Enterprises also have to wrestle with demographics.  Legacy firms with heritage brands need to keep their existing customers happy, but catering to a built-in client base can also leave a business vulnerable to disruptive innovation. Startup firms can exploit the less established tastes of younger consumers and ride the market up as it inevitably grows.
When Facebook started, it was only available to those with college e-mails.  As the service spread, it opened up to more campuses, then to high schools and then to everybody.  The strategy was a roaring success, but the company soon found that as its user base aged, it lost credibility with younger demographics.
Facebook clearly recognized the problem and acquisitions like Instagram and WhatsApp have helped shore up its appeal and protect its business from demographic erosion.
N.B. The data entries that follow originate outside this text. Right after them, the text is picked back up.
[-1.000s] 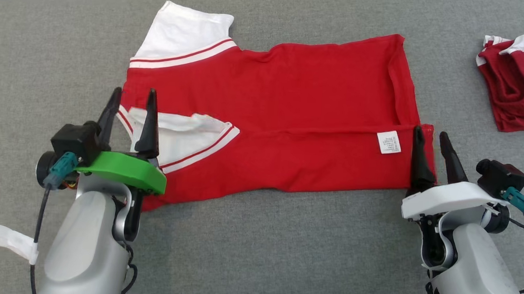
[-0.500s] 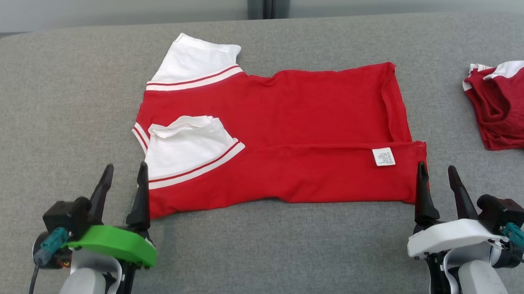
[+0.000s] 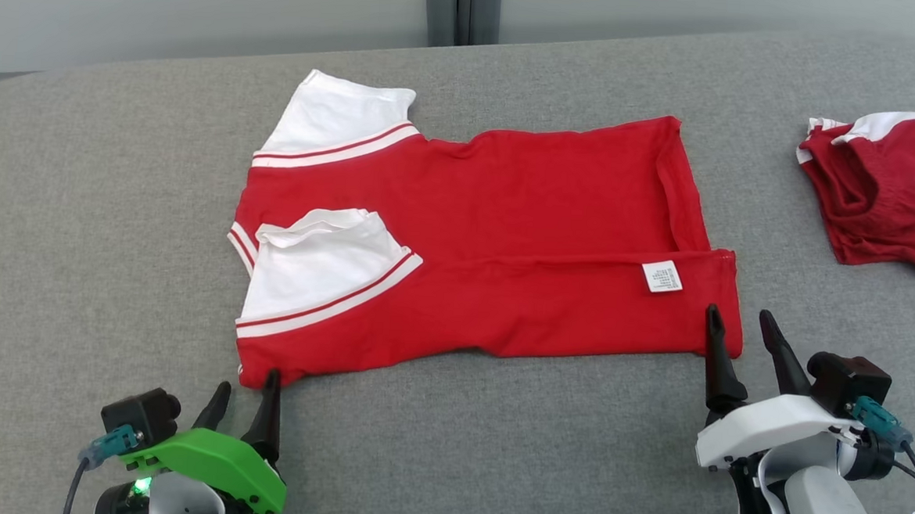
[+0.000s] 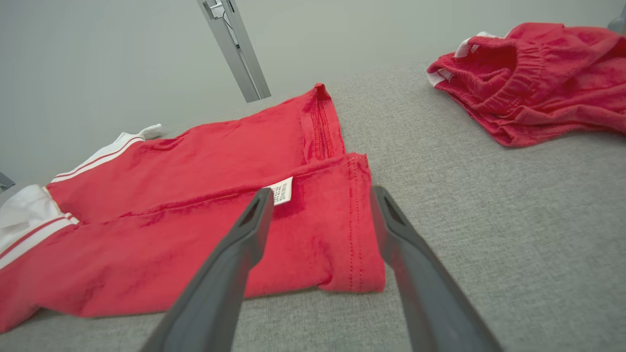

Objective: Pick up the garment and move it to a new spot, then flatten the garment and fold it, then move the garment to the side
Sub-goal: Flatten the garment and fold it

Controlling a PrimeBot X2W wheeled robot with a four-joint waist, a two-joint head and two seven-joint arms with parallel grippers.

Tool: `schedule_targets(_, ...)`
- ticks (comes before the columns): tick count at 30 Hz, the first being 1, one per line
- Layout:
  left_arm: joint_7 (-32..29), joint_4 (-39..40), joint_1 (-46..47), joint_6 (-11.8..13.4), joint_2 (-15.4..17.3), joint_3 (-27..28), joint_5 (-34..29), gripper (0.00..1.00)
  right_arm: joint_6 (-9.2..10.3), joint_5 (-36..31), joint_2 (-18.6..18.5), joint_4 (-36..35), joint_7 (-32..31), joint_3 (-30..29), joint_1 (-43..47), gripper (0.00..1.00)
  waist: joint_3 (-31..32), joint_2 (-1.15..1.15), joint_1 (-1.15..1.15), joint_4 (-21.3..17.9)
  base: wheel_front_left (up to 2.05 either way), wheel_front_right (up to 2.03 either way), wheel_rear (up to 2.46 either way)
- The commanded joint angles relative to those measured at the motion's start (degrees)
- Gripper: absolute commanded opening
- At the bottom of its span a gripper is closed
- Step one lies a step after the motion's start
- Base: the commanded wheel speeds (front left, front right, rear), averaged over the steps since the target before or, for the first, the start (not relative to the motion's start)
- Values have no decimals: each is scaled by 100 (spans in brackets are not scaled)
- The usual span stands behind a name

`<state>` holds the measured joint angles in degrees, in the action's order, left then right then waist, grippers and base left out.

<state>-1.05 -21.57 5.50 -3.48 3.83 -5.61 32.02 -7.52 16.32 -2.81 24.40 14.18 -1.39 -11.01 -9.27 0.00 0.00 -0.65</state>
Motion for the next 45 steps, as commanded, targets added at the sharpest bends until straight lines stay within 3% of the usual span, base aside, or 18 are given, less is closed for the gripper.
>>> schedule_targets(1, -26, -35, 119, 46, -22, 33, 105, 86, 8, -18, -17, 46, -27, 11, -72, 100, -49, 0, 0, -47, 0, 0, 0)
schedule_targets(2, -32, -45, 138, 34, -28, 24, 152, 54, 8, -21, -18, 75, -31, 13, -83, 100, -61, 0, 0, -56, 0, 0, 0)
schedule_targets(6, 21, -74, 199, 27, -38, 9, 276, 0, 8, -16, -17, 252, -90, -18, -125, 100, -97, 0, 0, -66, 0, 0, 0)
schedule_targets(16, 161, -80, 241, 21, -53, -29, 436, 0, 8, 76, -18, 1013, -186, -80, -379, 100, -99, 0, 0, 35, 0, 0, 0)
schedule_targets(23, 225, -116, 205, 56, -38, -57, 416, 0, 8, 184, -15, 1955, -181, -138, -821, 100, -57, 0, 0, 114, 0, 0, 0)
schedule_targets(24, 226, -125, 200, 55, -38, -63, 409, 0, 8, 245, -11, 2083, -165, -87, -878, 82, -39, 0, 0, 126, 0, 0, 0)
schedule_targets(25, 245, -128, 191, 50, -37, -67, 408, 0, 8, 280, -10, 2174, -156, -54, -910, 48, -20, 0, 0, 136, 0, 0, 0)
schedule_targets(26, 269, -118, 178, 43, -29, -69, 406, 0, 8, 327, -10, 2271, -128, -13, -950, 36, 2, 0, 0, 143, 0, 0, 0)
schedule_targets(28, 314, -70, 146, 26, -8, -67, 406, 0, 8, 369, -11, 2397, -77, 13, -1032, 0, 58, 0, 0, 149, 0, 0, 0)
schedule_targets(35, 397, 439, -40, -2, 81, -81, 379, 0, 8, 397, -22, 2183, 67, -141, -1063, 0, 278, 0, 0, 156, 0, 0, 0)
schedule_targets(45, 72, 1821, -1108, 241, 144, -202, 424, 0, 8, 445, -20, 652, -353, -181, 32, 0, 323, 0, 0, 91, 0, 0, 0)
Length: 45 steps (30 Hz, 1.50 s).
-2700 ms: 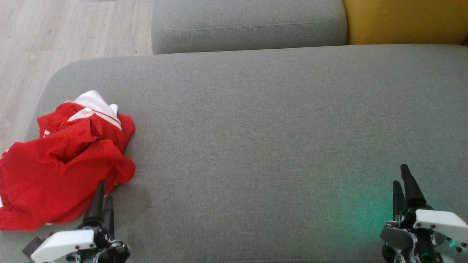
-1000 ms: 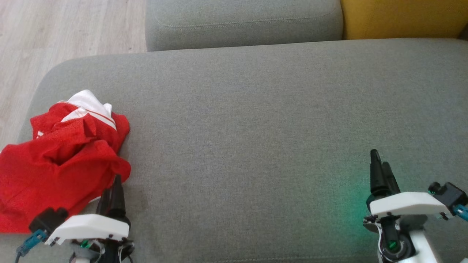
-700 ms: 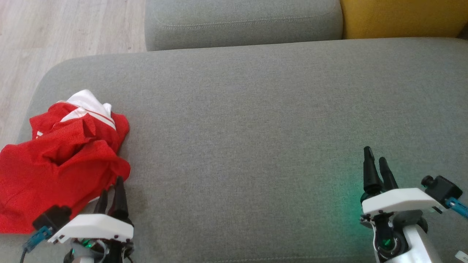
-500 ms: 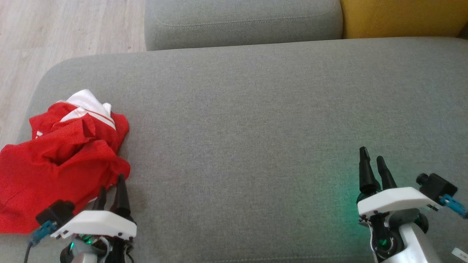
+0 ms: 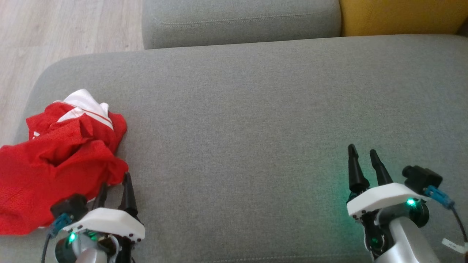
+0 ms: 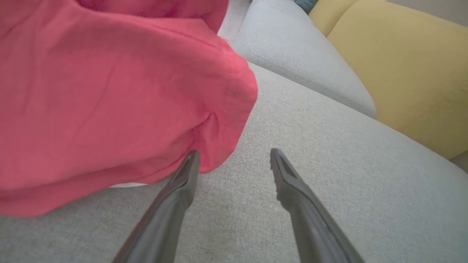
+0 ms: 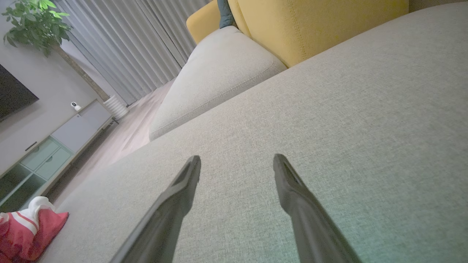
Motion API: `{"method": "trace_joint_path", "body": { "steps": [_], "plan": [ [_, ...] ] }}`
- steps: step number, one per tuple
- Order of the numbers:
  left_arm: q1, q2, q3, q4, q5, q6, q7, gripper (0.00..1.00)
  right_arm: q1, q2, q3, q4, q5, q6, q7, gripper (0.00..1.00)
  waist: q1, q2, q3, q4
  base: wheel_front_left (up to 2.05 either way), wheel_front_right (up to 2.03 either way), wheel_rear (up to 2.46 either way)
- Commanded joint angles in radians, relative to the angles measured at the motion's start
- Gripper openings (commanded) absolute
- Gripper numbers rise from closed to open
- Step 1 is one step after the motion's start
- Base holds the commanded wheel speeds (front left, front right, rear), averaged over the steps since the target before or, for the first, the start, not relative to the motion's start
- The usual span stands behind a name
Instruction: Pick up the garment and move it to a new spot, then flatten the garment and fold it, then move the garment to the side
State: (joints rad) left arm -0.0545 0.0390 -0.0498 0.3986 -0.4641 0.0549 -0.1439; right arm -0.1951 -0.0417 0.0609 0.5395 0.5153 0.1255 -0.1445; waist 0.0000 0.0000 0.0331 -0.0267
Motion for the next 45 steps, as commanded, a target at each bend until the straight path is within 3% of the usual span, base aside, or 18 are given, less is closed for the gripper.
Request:
{"method": "trace_joint_path", "body": {
  "steps": [1, 34, 45],
  "plan": [
    [-0.054, 0.024, 0.016, -0.030, 0.044, 0.013, -0.019, 1.00, -0.050, -0.006, 0.025, -0.017, -0.048, 0.004, -0.018, 1.00, 0.0000, 0.0000, -0.002, -0.002, 0.00, 0.00, 0.00],
    [-0.080, 0.054, -0.061, -0.024, 0.444, 0.133, -0.116, 1.00, -0.127, -0.008, 0.063, 0.099, -0.487, 0.005, -0.115, 1.00, 0.0000, 0.0000, 0.022, -0.006, 0.00, 0.00, 0.00],
    [-0.083, 0.046, -0.065, -0.031, 0.443, 0.139, -0.118, 1.00, -0.128, -0.009, 0.071, 0.089, -0.493, 0.005, -0.117, 1.00, 0.0000, 0.0000, 0.032, 0.048, 0.00, 0.00, 0.00]
  ]
}}
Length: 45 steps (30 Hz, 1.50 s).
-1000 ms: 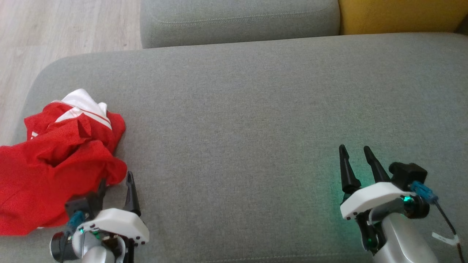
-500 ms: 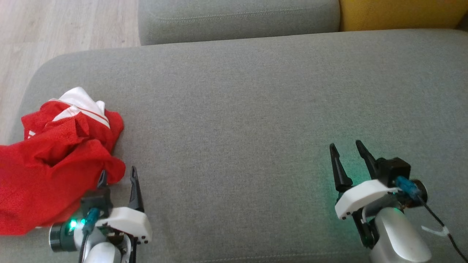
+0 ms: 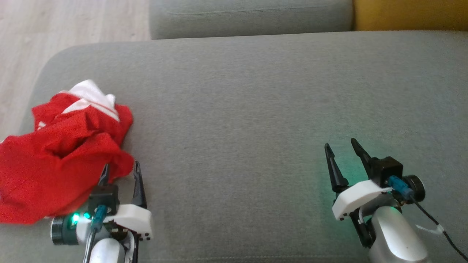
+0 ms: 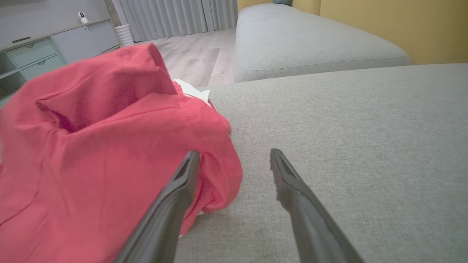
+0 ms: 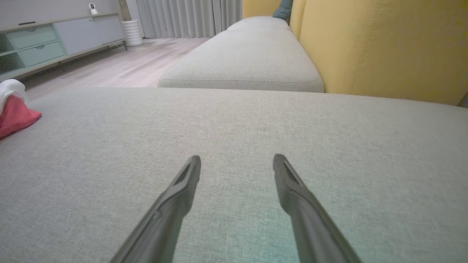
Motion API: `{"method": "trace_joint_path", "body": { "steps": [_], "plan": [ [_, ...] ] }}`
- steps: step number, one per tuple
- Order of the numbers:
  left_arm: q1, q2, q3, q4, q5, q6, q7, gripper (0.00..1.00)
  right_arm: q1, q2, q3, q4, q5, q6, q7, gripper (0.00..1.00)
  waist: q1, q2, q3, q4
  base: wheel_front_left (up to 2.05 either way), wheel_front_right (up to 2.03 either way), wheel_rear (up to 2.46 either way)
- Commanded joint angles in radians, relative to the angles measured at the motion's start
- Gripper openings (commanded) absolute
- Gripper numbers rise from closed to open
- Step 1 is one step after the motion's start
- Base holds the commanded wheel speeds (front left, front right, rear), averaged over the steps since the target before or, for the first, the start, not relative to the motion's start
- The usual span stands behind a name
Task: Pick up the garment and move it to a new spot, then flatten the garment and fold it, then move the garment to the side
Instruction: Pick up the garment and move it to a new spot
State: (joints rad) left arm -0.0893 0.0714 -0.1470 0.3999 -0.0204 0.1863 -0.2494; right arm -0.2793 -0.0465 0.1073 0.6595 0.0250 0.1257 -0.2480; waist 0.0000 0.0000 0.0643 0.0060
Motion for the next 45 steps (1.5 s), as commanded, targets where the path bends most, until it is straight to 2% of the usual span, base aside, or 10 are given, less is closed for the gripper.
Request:
{"method": "trace_joint_path", "body": {
  "steps": [1, 5, 24, 32, 38, 45],
  "plan": [
    [-0.047, 0.013, 0.031, -0.034, -0.001, 0.008, -0.012, 1.00, -0.043, -0.004, 0.026, -0.033, -0.001, 0.005, -0.014, 1.00, 0.0000, 0.0000, 0.001, 0.027, 0.00, 0.00, 0.00],
    [-0.044, 0.011, 0.030, -0.037, -0.002, 0.007, -0.012, 1.00, -0.039, -0.004, 0.033, -0.039, 0.007, 0.005, -0.014, 1.00, 0.0000, 0.0000, 0.003, 0.069, 0.00, 0.00, 0.00],
    [0.001, 0.012, 0.066, -0.049, -0.019, 0.016, -0.012, 1.00, -0.016, -0.004, 0.105, -0.039, 0.059, 0.005, -0.014, 1.00, 0.0000, 0.0000, -0.007, 0.376, 0.00, 0.00, 0.00],
    [-0.002, 0.005, 0.094, -0.063, -0.033, 0.012, -0.012, 1.00, -0.031, -0.004, 0.117, -0.041, 0.057, 0.005, -0.014, 1.00, 0.0000, 0.0000, 0.018, 0.422, 0.00, 0.00, 0.00],
    [-0.059, 0.006, 0.141, -0.064, -0.070, -0.032, -0.012, 1.00, -0.051, -0.004, 0.113, -0.053, 0.025, 0.005, -0.014, 1.00, 0.0000, 0.0000, 0.077, 0.415, 0.00, 0.00, 0.00],
    [-0.204, 0.035, 0.185, 0.011, -0.107, -0.141, -0.012, 1.00, -0.082, -0.005, 0.099, -0.086, -0.016, 0.005, -0.014, 1.00, 0.0000, 0.0000, 0.160, 0.390, 0.00, 0.00, 0.00]
  ]
}}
Power Is Easier To Get, But Harder To Use Or Keep

One thing that’s clear is that power isn’t what it used to be.  The Roman Empire lasted over a thousand years. Others lasted centuries.  The US has been a superpower for roughly seventy years and its power is already being challenged by a rising China and a multipolar world. The Soviet empire, of course, is already becoming a distant memory.
As Moisés Naím put it in his book, The End of Power, “Power is easier to get, but harder to use or keep.”  Technology, while not the sole cause, has clearly played a significant role, because the information economy makes it possible to achieve scale without mass.  Ownership of resources is not as important as access to them.
http://www.contrarianinsights.com/

Therefore, any advantage gained through the acquisition of assets and capabilities is bound to be fleeting.  The power to attract has become more important than the power to compel or coerce.  Today, strategy has less to do with increasing efficiencies and acquiring resources and more to do with widening and deepening networks of connections.
We have to come to terms with the fact that the will to power no longer implies climbing to the top of the heap, but edging towards the center of the circle. That’s made power far less stable, but no less desirable.